Uyuşmazlık, önalım hakkına ilişkin payın iptali ile davacı adına tesciline ilişkindir. Mahkemece davanın reddine karar verilmesi üzerine hüküm davacı vekili Tarafından temyiz edilmiştir.
Davacı vekilinin, 22.06.2011 tarihli dava dilekçesinde davaya konu taşınmazda, müvekkilinin, paydaş olduğunu, davalının diğer paydaşın hissesini, 06.05.2011 tarihinde satın aldığını, müvekkiline haber verilmediğini, önalım hakkını kullandığını, davalının satın aldığı hisselere ait tapu kaydının iptali ile adına tesciline karar verilmesini talep etmiştir. Davalı vekili, davacının kötü niyetli olduğunu, müvekkilinin davaya konu taşınmazın tamamını satın almak üzere taraflarla anlaştığını, ancak davacının ve diğer paydaşın hissesini aynı anda alamayacağından öncelikle, diğer paydaşın hissesini almak üzere işlemlere başladığını ve paydaşlara da 1500,00 TL kaparo verdiğini, diğer paydaşın hissesini 45.000 TL ye almış olmasına rağmen tapuda 22.000 TL gösterdiklerini, davacının hissesini de almak için parasını denkleştirmeye çalışırken, davalının hissesine 50.000 TL talep ettiğini ve kendisini önalım hakkını kullanmakla tehdit ettiğini, sonrasında da önalım davası açtığını, TMK"nun 2. maddesine göre davacının hakkını kötüye kullandığından davanın reddine karar verilmesini talep etmiştir. Mahkemece davacı ve davalının uzun süredir tanıştıkları, taraflar arasında taşınmazın satışının daha önce konuşulduğunu, davacı tarafından, arsanın kalan kısmının alınması için davalının birkaç kez arandığını,bu konuda görüşüldüğünü, davacının bu durumu açıkça ikrar ettiğini, Noter kanalı ile satışın yapılacağı açıkça ihtar edilmemiş ise de olayların gelişimine göre davacının hisse satışından uzun süre önce haberdar olduğunu, taraflar arasında şekil şartının yerine getirilmemesinin TMK"nun 2. maddesindeki dürüstlük kuralını bertaraf etmemesi gerektiğini, davacının kötü niyetle bir hakka dayanmasının yasaya aykırı olduğunu, diğer paydaş ve davalıda güven yarattıktan sonra taşınmazı gerçek bedelinin altında tapuda gösterilen bedel ile kendi üzerine geçirmeyi amaçlayan davacının, önalım hakkını daha önceki satışta şekil şartlarına uyulmamasından yararlanarak kullanmak istemesinin yasa ve hakkaniyet açısından uygun olmadığını belirterek, davanın reddine karar verilmiştir. Hüküm davacı tarafından, temyiz edilmiştir.

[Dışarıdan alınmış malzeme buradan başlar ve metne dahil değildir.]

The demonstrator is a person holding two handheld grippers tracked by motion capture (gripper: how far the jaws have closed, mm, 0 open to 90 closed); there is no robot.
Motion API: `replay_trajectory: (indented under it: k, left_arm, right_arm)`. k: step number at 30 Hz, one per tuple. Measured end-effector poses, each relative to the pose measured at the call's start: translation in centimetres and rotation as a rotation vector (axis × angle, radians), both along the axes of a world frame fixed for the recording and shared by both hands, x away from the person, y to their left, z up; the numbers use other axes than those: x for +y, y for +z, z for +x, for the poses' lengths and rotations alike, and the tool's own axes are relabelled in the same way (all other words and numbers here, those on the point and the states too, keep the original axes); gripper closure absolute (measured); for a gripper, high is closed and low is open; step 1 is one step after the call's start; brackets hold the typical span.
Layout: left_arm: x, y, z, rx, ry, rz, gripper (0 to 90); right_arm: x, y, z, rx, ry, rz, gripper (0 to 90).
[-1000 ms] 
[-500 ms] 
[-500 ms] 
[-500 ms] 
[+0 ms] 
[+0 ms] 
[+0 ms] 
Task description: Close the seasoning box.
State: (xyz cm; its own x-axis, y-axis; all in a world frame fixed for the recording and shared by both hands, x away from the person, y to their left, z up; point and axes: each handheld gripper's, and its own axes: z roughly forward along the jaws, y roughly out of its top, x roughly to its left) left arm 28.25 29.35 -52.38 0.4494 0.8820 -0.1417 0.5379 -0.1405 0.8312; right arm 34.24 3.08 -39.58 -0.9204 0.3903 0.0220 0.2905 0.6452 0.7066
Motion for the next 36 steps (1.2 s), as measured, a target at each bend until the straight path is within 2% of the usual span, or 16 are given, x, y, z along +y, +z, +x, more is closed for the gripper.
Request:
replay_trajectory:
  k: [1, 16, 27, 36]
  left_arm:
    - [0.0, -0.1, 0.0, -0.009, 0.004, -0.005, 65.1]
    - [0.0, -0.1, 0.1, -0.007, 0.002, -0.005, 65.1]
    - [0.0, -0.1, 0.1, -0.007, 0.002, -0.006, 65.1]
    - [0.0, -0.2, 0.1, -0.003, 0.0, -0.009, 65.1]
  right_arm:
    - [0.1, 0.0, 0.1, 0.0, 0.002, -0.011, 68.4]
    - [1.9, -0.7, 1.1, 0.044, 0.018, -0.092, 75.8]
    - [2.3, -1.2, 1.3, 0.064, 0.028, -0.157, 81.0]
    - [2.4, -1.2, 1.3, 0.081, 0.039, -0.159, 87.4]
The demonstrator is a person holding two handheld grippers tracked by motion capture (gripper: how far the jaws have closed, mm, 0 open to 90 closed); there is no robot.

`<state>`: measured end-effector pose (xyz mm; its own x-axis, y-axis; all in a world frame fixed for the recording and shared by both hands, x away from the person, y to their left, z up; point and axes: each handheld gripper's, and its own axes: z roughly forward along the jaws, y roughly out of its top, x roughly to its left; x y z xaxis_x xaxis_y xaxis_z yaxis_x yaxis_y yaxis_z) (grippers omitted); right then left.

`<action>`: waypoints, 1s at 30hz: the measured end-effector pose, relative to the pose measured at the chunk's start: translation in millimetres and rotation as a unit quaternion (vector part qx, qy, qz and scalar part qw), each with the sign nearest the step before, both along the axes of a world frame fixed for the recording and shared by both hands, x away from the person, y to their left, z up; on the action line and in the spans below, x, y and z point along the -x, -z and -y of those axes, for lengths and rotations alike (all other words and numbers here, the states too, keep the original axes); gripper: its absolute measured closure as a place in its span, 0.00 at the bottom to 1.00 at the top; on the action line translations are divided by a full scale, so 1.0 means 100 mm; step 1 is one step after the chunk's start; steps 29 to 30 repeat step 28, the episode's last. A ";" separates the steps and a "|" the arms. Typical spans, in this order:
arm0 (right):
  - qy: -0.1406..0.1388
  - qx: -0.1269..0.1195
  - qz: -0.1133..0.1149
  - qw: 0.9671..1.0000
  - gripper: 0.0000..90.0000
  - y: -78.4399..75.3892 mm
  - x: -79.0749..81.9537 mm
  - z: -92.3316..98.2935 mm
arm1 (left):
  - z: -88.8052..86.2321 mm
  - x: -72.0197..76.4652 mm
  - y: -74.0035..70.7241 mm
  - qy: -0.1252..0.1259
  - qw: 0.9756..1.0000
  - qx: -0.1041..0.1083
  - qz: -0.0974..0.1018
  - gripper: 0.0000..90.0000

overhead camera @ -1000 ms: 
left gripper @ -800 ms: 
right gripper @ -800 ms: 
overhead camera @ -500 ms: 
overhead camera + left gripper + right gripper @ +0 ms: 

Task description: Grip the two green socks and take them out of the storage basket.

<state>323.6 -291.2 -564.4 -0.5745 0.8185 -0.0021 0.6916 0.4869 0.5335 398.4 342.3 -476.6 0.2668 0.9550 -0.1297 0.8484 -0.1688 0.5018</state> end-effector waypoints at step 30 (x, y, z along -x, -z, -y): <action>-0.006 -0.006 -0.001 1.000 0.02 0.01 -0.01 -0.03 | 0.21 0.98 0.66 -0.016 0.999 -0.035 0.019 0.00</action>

Önalım hakkı paylı mülkiyet hükümlerine tabi taşınmazlarda bir paydaşın taşınmaz üzerindeki payını kısmen veya tamamen üçüncü bir kişiye satması halinde diğer paydaşlara bu satılan payı öncelikle satın alma yetkisi veren bir haktır. Bu hak paylı mülkiyet ilişkisi kurulduğu anda doğar ve satışın yapılmasıyla kullanılabilir hale gelir.
Önalım hakkı alıcıya karşı ancak dava açmak suretiyle kullanılır. TMK.nun 733/3. maddesi hükmüyle yapılan satışın alıcı veya satıcı tarafından diğer paydaşlara noter aracılığıyla bildirme yükümlülüğü getirilmiştir.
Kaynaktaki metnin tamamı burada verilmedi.